PROVIDED MATERIAL Block Start
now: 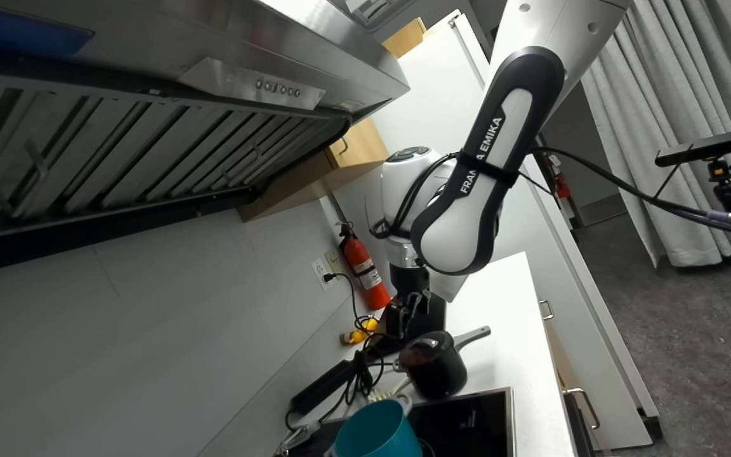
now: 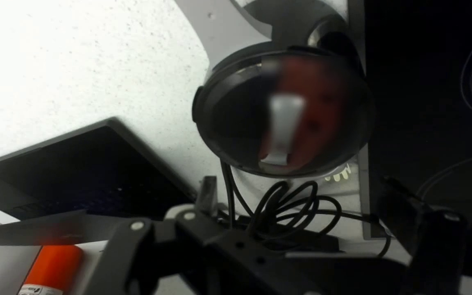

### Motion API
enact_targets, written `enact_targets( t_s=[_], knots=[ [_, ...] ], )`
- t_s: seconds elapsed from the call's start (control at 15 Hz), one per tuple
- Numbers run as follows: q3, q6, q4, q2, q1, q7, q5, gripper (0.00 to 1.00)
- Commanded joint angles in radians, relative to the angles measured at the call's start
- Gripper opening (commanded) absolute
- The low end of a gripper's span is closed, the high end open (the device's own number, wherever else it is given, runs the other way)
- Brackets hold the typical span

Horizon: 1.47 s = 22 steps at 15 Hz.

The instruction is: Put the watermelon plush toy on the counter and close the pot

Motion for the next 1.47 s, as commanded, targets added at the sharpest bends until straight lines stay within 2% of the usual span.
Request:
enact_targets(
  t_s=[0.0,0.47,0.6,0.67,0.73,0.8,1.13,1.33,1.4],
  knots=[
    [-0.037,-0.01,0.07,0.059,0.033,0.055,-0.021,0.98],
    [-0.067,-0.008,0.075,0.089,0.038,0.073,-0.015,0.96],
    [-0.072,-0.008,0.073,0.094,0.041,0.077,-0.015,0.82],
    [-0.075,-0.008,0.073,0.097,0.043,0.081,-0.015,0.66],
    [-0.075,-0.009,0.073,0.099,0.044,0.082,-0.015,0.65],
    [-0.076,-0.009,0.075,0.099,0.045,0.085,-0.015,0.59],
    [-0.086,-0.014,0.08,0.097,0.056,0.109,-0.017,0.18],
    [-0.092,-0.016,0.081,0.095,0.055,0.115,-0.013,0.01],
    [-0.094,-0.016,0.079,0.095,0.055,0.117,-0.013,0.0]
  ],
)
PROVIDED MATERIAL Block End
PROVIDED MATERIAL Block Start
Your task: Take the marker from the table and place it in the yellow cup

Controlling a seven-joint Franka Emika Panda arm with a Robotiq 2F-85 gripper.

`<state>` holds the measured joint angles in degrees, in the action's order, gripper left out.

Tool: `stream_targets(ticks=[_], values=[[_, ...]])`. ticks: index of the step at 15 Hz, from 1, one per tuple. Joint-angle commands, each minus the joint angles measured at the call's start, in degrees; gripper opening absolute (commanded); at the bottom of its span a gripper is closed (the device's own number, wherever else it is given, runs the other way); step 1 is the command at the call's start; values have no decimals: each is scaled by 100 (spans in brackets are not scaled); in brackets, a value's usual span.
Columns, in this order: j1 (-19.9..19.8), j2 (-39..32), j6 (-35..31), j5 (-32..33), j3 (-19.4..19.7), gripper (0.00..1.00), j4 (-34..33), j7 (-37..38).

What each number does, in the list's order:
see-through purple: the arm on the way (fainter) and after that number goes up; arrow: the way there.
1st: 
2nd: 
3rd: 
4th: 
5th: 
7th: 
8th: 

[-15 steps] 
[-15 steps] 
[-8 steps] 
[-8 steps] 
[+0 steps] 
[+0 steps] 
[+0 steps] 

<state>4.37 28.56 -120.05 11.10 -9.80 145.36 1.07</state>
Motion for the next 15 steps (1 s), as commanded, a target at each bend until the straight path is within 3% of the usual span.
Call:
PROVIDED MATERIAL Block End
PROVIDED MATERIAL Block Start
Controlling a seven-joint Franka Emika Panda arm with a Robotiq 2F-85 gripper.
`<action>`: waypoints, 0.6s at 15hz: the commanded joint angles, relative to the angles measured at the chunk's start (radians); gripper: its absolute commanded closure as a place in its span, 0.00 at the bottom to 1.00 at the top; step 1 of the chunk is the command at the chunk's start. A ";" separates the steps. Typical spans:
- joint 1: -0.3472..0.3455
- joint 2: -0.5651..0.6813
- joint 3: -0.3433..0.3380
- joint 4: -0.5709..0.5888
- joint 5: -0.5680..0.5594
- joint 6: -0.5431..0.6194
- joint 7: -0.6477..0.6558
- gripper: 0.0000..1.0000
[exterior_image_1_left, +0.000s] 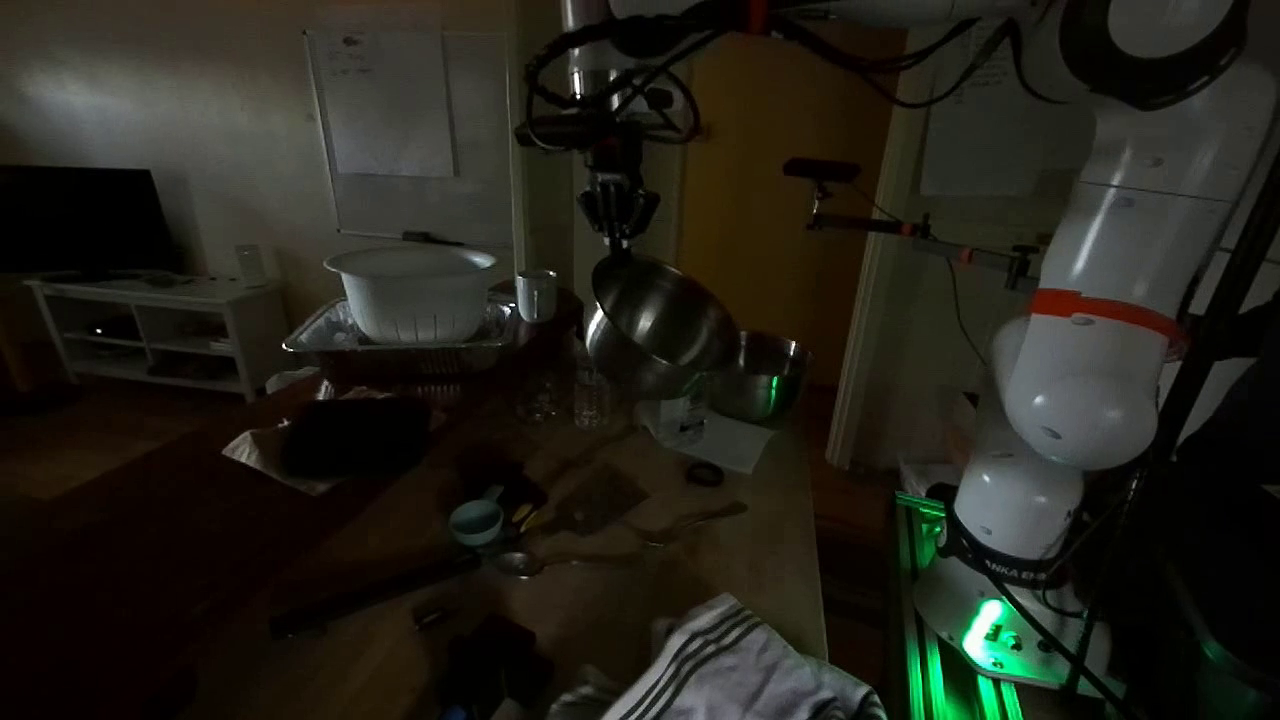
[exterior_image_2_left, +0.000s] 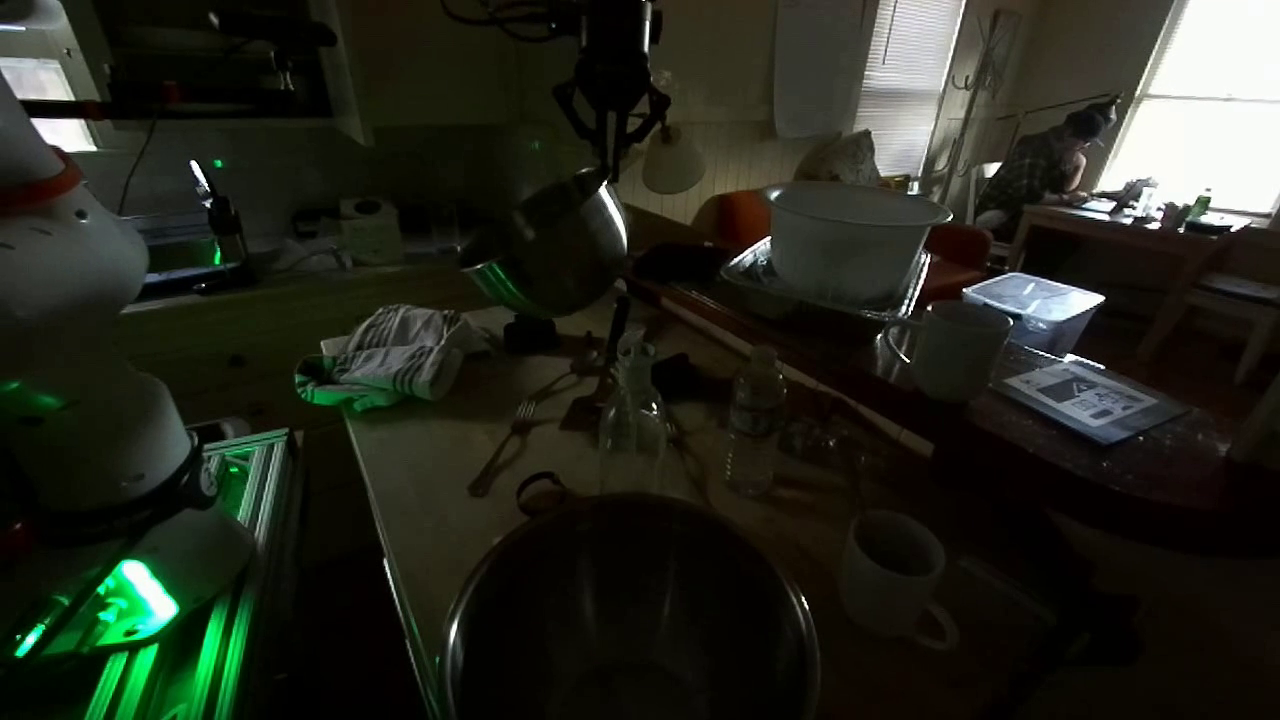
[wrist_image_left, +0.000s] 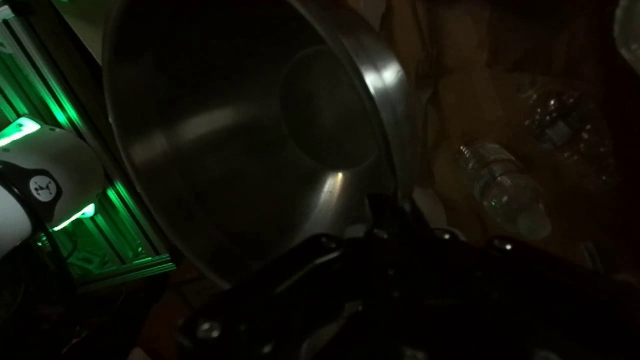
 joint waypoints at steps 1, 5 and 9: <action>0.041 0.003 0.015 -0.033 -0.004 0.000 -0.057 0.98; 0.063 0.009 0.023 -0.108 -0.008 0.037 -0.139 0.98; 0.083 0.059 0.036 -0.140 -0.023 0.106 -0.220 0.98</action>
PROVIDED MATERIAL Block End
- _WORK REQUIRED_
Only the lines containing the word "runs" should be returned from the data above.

- _SOLUTION FOR THIS TASK_
- The low end of a gripper's span is closed, the high end open (the device's own number, wherever else it is given, runs the other way)
Tool: `stream_targets(ticks=[_], values=[[_, ...]])`. ticks: index of the step at 15 Hz, from 1, one per tuple. Joint-angle commands, each minus the joint angles measured at the call's start, in degrees; gripper opening absolute (commanded); at the bottom of its span a gripper is closed (the device's own number, wherever else it is given, runs the other way); step 1 is the command at the call's start; values have no decimals: each is scaled by 100 (spans in brackets are not scaled); in brackets, a value's usual span.

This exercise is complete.